Please filter the data down to the lines that include the word "camera" and copy them.

____

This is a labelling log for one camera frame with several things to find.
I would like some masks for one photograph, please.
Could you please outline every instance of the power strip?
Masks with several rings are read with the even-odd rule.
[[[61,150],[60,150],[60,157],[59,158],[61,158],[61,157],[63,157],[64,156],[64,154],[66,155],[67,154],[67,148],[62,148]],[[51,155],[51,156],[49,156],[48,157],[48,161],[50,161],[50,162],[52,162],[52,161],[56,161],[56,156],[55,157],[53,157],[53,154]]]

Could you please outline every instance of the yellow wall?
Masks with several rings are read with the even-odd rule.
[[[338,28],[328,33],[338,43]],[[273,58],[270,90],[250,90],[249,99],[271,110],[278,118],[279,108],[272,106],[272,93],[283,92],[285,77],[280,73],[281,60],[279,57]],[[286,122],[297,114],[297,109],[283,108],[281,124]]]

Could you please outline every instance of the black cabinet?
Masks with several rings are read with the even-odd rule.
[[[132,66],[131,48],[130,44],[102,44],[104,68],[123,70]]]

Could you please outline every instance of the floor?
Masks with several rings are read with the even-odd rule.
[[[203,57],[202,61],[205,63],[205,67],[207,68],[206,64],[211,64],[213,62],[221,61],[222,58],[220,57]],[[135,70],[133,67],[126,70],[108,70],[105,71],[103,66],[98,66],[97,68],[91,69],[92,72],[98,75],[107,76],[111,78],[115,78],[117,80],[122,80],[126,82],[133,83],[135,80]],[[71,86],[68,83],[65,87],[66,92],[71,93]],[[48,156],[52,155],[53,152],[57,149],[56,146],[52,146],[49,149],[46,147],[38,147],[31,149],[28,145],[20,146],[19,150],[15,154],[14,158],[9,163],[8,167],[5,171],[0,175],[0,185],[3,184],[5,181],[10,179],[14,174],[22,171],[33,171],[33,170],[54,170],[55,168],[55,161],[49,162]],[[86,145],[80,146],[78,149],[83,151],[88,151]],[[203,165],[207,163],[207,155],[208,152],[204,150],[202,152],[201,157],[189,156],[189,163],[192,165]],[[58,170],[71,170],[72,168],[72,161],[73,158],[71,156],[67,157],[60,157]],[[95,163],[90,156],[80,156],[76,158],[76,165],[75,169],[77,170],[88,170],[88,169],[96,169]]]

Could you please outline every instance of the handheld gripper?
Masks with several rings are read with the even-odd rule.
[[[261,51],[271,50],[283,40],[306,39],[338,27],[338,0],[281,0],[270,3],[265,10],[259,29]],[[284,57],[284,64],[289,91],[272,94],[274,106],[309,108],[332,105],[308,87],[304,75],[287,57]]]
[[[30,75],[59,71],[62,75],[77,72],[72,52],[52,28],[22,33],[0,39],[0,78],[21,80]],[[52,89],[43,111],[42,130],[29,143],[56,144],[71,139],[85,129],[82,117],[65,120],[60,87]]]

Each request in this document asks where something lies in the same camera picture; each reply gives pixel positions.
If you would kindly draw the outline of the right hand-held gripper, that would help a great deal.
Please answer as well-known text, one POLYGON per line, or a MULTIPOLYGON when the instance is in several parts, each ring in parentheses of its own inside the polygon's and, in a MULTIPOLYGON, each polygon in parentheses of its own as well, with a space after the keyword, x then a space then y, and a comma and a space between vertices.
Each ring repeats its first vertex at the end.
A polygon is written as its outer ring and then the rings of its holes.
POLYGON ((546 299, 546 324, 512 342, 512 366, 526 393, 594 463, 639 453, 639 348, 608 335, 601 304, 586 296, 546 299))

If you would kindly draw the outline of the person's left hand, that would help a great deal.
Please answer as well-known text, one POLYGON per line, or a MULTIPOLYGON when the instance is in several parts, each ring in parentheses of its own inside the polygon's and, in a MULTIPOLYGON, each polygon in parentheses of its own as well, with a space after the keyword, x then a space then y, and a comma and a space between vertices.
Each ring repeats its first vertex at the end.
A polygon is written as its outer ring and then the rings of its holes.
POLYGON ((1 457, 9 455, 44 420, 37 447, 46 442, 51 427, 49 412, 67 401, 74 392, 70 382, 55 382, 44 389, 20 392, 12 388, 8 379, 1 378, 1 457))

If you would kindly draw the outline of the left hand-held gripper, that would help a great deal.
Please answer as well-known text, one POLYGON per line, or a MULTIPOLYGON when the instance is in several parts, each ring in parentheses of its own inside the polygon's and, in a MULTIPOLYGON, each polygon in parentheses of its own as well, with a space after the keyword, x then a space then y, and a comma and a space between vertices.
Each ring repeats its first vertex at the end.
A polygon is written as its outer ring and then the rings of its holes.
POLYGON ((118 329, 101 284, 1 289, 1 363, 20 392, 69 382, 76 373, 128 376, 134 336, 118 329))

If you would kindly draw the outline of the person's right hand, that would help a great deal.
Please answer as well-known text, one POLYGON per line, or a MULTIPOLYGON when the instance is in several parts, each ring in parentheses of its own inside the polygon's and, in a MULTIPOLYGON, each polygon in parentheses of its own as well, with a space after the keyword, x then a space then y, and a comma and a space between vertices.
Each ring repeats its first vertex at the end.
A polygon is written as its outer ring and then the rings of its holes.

____

Answer:
This is a labelling log for one camera frame with several things to find.
Each request in this document asks where something lies in the same camera picture; each reply gives pixel positions.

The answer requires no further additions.